▶ PROBLEM STATEMENT: Quote all of the data below exactly, please.

*** DATASET RECORDS ***

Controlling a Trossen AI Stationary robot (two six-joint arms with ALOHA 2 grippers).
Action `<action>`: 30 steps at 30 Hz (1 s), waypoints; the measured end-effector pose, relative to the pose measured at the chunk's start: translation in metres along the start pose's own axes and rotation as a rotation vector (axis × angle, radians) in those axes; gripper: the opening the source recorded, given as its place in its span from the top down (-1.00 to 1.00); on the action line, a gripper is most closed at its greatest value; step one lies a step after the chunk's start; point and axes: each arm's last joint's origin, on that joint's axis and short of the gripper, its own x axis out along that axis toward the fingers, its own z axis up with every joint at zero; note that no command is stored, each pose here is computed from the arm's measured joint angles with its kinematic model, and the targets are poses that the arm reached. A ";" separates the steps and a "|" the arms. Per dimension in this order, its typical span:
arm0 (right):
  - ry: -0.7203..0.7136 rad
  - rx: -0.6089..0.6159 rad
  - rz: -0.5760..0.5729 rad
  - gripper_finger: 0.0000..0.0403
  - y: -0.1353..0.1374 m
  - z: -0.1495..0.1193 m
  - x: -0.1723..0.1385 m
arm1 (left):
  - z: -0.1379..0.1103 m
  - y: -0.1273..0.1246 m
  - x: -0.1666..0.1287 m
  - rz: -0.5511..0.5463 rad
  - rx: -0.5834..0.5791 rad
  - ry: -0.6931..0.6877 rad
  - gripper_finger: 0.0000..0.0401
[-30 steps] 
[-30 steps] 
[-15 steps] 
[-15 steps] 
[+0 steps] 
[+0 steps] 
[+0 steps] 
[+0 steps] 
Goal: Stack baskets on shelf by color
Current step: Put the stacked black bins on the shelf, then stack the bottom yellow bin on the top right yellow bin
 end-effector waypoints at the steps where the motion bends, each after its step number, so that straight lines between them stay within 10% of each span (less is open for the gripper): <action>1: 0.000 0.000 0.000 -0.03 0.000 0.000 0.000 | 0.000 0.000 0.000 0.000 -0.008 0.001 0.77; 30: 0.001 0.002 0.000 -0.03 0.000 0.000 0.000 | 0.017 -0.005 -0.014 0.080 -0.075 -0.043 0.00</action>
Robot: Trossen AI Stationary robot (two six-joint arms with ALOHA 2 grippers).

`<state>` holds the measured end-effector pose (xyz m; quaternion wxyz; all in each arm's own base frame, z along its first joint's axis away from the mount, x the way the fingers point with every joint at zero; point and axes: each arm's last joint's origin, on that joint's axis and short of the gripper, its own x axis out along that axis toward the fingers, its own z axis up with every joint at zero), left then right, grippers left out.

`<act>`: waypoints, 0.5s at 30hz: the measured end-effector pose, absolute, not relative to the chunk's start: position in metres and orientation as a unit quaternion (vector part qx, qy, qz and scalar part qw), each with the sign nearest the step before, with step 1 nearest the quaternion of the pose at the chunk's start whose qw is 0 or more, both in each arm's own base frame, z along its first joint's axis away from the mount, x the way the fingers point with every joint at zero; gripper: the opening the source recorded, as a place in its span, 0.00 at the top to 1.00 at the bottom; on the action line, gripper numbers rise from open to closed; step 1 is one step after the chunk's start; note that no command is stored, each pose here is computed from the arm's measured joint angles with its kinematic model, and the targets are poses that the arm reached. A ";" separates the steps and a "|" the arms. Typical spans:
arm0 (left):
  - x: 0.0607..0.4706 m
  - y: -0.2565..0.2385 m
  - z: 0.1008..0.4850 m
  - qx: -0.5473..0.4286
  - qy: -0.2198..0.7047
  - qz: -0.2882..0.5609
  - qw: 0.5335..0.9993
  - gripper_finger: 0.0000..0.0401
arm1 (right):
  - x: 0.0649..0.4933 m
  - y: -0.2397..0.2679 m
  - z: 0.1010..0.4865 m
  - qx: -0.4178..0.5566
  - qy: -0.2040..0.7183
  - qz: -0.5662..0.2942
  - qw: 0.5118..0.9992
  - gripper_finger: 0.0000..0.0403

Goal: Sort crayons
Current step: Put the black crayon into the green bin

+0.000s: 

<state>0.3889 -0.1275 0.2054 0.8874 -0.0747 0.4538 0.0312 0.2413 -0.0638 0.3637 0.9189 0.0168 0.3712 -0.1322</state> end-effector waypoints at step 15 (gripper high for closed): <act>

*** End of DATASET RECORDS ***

▶ OUTPUT OF THE EXERCISE:
Controlling a Trossen AI Stationary robot (two six-joint arms with ALOHA 2 grippers).
Action `<action>`: 30 steps at 30 Hz (1 s), waypoints; the measured end-effector pose, relative to the pose measured at the chunk's start: translation in metres along the start pose's own axes and rotation as a rotation vector (axis × angle, radians) in those axes; gripper: the opening the source recorded, given as its place in its span from the top down (-1.00 to 1.00); on the action line, a gripper is most closed at its greatest value; step one lies a step after the chunk's start; point and axes: each arm's last joint's origin, on that joint's axis and short of the gripper, its own x axis out along that axis toward the fingers, its own z axis up with every joint at zero; note that no command is stored, each pose here is computed from the arm's measured joint angles with its kinematic model, and the targets are poses that the arm reached. A ";" separates the steps and a "|" the arms. Per dimension in this order, its typical span:
arm0 (right):
  - ry: -0.7203..0.7136 rad
  - rx: -0.6089..0.6159 rad
  - rz: -0.5760..0.5729 rad
  - gripper_finger: 0.0000..0.0403
  - y: -0.1353..0.1374 m
  - z: -0.1495..0.1193 m
  - x: -0.1723..0.1385 m
arm1 (left):
  - z: -0.1379..0.1103 m
  - y: -0.1273..0.1246 m
  - x: -0.1666..0.1287 m
  - rz: -0.5511..0.5463 rad
  - rx: -0.5834..0.5791 rad
  - ry: -0.6931..0.6877 rad
  - gripper_finger: 0.0000..0.0401
[-30 steps] 
[-30 steps] 
[-15 steps] 
[-15 steps] 
[+0 steps] 
[+0 steps] 
[+0 steps] 
[+0 steps] 
Goal: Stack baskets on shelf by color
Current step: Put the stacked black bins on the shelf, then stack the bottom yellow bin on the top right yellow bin
 end-effector waypoints at the steps where the motion bends, each after its step number, so that straight lines between them stay within 10% of each span (less is open for the gripper): <action>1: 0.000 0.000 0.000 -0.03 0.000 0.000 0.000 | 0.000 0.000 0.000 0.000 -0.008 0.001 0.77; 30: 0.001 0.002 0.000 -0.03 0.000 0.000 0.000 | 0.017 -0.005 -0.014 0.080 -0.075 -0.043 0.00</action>
Robot: Trossen AI Stationary robot (two six-joint arms with ALOHA 2 grippers).

`<state>` holds the measured end-effector pose (xyz m; quaternion wxyz; all in each arm's own base frame, z along its first joint's axis away from the mount, x the way the fingers point with every joint at zero; point and axes: each arm's last joint's origin, on that joint's axis and short of the gripper, its own x axis out along that axis toward the fingers, its own z axis up with every joint at zero), left then right, grippers left out.

`<act>`: waypoints, 0.5s at 30hz: the measured end-effector pose, absolute, not relative to the chunk's start: position in metres and orientation as a unit quaternion (vector part qx, qy, qz and scalar part qw), each with the sign nearest the step before, with step 1 nearest the quaternion of the pose at the chunk's start whose qw is 0 or more, both in each arm's own base frame, z along its first joint's axis away from the mount, x the way the fingers point with every joint at zero; gripper: the opening the source recorded, as a place in its span, 0.00 at the top to 1.00 at the bottom; on the action line, gripper numbers rise from open to closed; step 1 is one step after the chunk's start; note that no command is stored, each pose here is computed from the arm's measured joint angles with its kinematic model, and the targets are poses that the arm reached. A ";" separates the steps and a "|" the arms. Typical spans:
arm0 (left):
  - x: 0.0607..0.4706 m
  - y: -0.2565..0.2385 m
  - z: 0.1008..0.4850 m
  - qx: -0.5473..0.4286
  - qy: -0.2198..0.7047
  - qz: -0.2882..0.5609
  - qw: 0.5335..0.9993
  - gripper_finger: 0.0000..0.0401
arm1 (right):
  - x: 0.0649..0.4933 m
  - y: -0.2397..0.2679 m
  - z: 0.1010..0.4865 m
  - qx: -0.4178..0.5566
  - qy: -0.2040..0.7183
  - qz: -0.5662..0.2942
  - qw: 0.5118..0.9992
  - gripper_finger: 0.0000..0.0403

Goal: Sort crayons
Current step: Put the black crayon into the green bin

+0.000s: 

<state>0.3889 -0.1275 0.2054 0.8874 -0.0747 0.4538 0.0312 0.2413 -0.0638 0.3637 0.9189 0.0168 0.3712 -0.1322</state> end-effector waypoints at step 15 (gripper high for closed): <act>

The output for this exercise is complete.